• **EXERCISE GOAL**:
Given the material below, output exactly the lines from the line with "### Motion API" to the line with "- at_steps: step", both ends included, and no other lines.

• **INPUT DATA**:
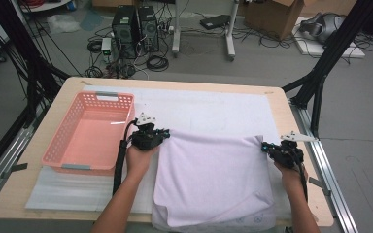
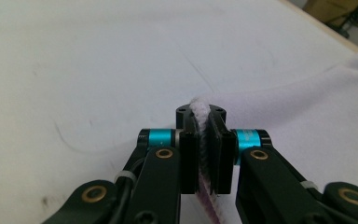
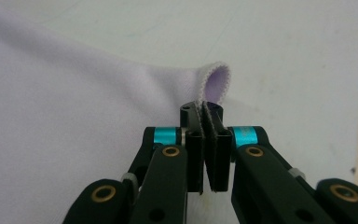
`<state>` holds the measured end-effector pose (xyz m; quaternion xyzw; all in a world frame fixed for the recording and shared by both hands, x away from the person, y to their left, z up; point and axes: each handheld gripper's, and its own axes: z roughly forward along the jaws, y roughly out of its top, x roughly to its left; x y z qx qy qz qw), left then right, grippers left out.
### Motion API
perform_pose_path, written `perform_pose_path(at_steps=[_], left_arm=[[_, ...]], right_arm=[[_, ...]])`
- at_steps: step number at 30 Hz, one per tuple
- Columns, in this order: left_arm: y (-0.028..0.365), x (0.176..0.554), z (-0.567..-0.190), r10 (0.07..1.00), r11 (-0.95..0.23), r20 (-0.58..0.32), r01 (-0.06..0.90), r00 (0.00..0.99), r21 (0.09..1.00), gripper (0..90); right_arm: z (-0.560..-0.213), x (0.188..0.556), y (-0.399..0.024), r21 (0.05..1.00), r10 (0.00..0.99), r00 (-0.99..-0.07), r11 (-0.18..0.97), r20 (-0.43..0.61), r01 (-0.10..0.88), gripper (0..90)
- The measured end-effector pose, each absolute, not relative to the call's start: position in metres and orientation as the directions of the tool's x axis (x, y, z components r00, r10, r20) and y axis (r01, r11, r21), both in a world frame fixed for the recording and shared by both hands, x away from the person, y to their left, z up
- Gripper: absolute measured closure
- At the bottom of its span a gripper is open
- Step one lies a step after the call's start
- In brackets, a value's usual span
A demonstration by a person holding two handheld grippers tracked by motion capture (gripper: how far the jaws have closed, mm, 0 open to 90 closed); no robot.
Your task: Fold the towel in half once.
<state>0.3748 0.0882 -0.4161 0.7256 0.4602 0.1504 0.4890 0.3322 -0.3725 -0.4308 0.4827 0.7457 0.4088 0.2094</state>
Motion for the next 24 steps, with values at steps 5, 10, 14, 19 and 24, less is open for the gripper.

• **EXERCISE OUTPUT**:
### Motion API
perform_pose_path, written `perform_pose_path(at_steps=[_], left_arm=[[_, ...]], right_arm=[[_, ...]])`
- at_steps: step number at 30 Hz, one per tuple

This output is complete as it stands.